What Food Should I Take Mountaineering?

Dried cranberries, walnuts, chocolate covered espresso beans, dates, Cheetos and dried mango offer a smorgasbord to the high altitude athlete.



What’s the best food to eat on high altitude treks, climbs or expeditions? The quick answer is: whatever tastes the best and will be something you will want to eat regularly. Climbing high can sometimes cause a lack of appetite.

During your training the food you eat in your meals and training sessions should be nutritious and antioxidant rich to promote recovery and performance. I recommend real foods. But for just a two day climbing trip you don’t have to worry as much about the food you eat being ultra-nutritious. On a short climb at altitude the focus is on consuming enough calories, carbohydrates and fluids.

Climbing a mountain burns calories. Lots of them! Rising stress hormone levels place a higher demand for fuel on your body. As calorie needs increase, athletes need to add to their caloric intake.

Moderately increasing carbohydrate intake is key in replacing glycogen stores in your body when climbing and compensating for the increased caloric demand at altitude.

Altitude makes water loss worse because at altitude you will breathe faster and more deeply. This is because the higher the altitude the lower the air pressure, so you take more breaths for the same amount of oxygen. This extra breathing leads to fluid losses. If you aren’t staying on top of your intake, dehydration may sneak up, and leave you feeling light-headed and nauseated.

When you are over 10,000 feet elevation drink 1 to 1.5 liters of water daily 3 to 5 liters of water plus 200-300 grams of carbohydrate. Monitor your urine color. It should be a light yellow. Sports beverage powder packs easily in a small ziplock bag to add to a water bottle.

Recommended sports beverages:

Gatorade Endurance, carbs

Fluid Performance Natural, carbs

Gatorade Thirst Quencher, carbs

GU Hydration Drink, carbs

Hammer HEED, carbs

Accelerade, carbs and whey protein

Powerbar Recovery, carbs and whey protein

When packing food for your upcoming climb it’s important to consider a few variables: calorie density, weight, durability, and enjoyment.

Food is important. Plan out your meals and snacks, pack them as well as you can in a way that will make them easy to eat on the upper mountain when you are cold and tired. Some foods come in a convenient packaging and others will need to be repacked in a Ziploc.

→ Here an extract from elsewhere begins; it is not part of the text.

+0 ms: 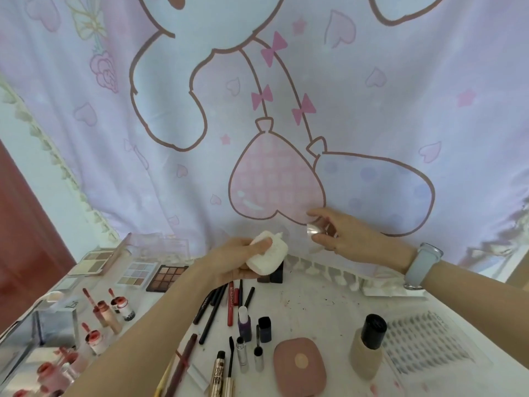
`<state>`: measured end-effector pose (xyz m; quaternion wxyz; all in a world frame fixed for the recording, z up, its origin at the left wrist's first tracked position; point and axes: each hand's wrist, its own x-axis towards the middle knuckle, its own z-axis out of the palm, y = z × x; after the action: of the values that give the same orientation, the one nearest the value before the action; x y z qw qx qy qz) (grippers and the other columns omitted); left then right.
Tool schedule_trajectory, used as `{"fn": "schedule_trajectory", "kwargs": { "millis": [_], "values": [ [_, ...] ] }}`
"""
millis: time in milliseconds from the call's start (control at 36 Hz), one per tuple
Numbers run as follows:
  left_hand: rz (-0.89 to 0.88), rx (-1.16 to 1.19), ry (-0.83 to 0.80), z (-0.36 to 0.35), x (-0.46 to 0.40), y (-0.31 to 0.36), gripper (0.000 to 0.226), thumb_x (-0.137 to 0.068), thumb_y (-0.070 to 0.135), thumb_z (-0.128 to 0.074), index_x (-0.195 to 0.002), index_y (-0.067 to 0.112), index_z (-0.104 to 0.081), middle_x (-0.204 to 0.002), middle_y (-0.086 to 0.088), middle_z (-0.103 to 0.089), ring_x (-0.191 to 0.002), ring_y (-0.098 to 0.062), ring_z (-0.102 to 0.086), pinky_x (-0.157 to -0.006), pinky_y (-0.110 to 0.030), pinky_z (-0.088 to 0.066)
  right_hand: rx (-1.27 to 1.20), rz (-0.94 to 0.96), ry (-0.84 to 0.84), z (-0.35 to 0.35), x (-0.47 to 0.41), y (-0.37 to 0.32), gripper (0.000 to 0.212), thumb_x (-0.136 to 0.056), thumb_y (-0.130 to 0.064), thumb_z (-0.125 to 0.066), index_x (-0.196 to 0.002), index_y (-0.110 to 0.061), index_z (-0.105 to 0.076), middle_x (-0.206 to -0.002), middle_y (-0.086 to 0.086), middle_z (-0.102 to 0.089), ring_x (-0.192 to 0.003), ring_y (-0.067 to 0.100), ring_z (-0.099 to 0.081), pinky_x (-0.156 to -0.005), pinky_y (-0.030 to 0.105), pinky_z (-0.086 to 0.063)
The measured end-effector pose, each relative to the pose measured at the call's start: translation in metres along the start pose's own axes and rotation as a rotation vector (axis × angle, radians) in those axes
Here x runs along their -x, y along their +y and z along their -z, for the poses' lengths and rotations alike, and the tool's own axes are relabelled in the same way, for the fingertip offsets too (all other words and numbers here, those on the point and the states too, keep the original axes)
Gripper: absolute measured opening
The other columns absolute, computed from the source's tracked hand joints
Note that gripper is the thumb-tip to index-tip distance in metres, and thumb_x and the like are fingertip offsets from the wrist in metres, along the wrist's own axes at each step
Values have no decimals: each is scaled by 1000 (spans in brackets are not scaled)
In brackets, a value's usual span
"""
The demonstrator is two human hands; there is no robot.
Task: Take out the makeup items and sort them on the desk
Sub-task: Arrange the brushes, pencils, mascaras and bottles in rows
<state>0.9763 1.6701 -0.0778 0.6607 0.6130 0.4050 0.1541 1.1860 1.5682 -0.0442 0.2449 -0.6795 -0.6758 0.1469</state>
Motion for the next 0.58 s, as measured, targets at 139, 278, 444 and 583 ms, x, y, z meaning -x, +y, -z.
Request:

For day one, you can bring some fresh foods: meat sandwich, pita and cheese, string cheese, hardboiled eggs, fruit, carrot sticks, broccoli, for instance. For perishable food, it is advisable not to keep them above 41F for longer than 2 hours. Food-borne bacteria can multiply rapidly especially so in over 70F. It is better to be safe than sorry. Having the runs in the mountains would be a nightmare.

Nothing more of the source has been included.